INSTRUCTIONS FOR THE TASK
Look below for the line that contains "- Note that" and the line that contains "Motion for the", then restate both of them and every line in between, exactly. No picture goes in the copy.

DATA EXCERPT

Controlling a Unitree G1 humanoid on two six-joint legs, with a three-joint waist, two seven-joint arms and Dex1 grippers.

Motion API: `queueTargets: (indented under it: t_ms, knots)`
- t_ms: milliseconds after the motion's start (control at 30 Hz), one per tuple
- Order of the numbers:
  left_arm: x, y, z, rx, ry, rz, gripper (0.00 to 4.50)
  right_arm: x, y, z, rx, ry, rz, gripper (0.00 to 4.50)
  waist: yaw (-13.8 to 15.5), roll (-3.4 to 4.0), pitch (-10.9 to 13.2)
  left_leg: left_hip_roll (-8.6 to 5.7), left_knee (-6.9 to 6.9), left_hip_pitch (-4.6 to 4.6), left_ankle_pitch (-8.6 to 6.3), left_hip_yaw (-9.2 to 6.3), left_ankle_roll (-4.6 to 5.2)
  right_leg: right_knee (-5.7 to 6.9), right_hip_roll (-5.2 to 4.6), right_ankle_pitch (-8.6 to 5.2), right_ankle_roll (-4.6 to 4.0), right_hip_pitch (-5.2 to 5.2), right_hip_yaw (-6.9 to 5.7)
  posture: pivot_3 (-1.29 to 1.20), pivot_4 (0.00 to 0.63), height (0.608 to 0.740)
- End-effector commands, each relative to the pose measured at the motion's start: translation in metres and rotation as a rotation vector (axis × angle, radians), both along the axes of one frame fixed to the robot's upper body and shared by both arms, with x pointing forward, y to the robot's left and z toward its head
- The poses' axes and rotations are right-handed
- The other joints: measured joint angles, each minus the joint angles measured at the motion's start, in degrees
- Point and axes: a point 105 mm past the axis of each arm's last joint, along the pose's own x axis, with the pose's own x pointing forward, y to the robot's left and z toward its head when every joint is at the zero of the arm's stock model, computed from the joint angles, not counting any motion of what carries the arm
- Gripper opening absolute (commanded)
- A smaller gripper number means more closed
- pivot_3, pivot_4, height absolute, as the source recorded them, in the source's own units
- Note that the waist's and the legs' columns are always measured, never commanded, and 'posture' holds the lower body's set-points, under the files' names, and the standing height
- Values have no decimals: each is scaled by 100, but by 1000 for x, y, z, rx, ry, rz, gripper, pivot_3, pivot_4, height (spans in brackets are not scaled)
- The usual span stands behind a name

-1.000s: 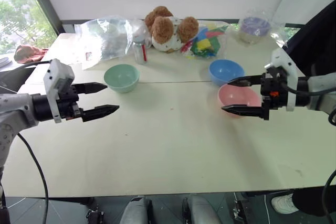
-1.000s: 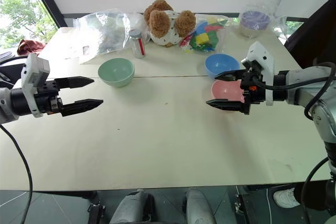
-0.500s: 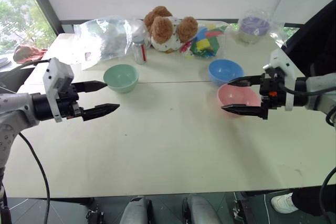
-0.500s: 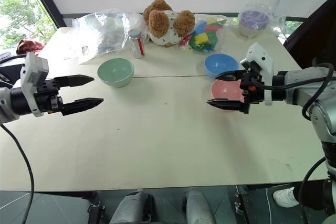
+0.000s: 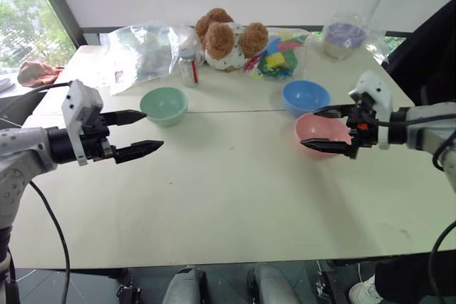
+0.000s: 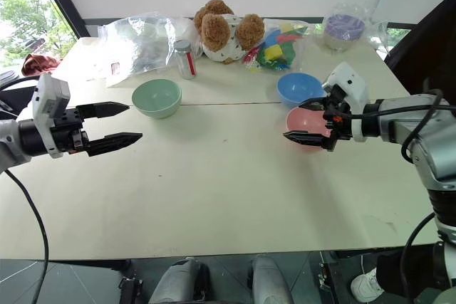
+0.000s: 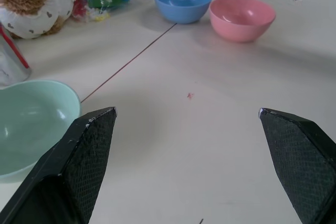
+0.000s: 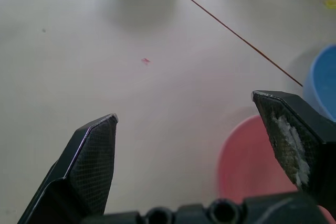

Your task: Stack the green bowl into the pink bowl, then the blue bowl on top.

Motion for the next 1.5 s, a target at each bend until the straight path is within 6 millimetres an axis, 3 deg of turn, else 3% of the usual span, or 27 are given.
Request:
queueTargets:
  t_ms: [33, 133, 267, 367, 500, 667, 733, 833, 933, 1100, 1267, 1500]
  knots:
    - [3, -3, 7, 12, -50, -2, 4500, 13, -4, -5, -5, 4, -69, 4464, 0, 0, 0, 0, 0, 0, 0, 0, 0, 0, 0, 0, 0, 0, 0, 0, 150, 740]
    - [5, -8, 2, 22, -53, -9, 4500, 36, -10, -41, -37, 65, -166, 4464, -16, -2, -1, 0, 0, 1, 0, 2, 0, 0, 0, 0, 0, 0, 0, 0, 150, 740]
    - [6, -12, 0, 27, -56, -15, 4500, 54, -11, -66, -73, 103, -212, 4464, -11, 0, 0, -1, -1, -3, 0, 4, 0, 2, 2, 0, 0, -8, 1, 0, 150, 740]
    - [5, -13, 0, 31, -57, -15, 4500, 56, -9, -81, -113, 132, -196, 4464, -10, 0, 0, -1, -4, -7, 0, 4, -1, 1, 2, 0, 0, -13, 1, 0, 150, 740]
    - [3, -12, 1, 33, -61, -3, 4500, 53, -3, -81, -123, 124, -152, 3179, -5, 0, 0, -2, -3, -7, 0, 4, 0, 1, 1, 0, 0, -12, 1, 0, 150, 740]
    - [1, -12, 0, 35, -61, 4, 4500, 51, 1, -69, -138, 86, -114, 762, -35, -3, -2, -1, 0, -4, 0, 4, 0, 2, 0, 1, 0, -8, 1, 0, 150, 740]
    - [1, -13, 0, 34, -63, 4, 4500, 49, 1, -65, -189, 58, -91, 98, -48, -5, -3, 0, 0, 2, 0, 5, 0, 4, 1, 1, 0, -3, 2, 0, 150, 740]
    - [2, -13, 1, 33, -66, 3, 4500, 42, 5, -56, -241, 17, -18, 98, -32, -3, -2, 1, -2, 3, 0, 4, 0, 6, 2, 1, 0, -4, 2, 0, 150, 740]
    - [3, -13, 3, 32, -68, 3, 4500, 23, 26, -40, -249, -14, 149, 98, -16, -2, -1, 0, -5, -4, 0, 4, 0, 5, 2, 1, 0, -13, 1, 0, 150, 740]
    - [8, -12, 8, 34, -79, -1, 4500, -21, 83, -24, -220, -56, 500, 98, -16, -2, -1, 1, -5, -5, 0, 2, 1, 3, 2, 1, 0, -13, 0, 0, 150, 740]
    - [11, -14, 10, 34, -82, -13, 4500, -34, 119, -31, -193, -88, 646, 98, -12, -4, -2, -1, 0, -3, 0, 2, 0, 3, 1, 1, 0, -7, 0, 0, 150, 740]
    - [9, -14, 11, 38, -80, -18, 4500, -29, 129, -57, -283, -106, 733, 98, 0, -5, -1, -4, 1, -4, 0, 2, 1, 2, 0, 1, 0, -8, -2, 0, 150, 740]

SOLVED PROBLEM
- Note that the waist's and the legs' columns are always measured, never commanded, and 'posture' holds the lower body's set-points, under the files' names, and the standing height
- Values have no decimals: each is scaled by 100, but by 1000 for x, y, z, rx, ry, rz, gripper, pivot_3, pivot_4, height (spans in brackets are not scaled)
- The usual span stands behind a name

-1.000s: 
-1.000s: 
-0.500s: 
-0.500s: 
+0.000s: 
+0.000s: 
+0.000s: 
+0.000s: 

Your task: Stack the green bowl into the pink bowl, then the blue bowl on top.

Motion for the next 1.5 s, a target at each bend until the straight path is within 6 millimetres an axis, 3 deg of turn, else 3% of the usual span, or 27 are given.

Nothing else belongs to this answer.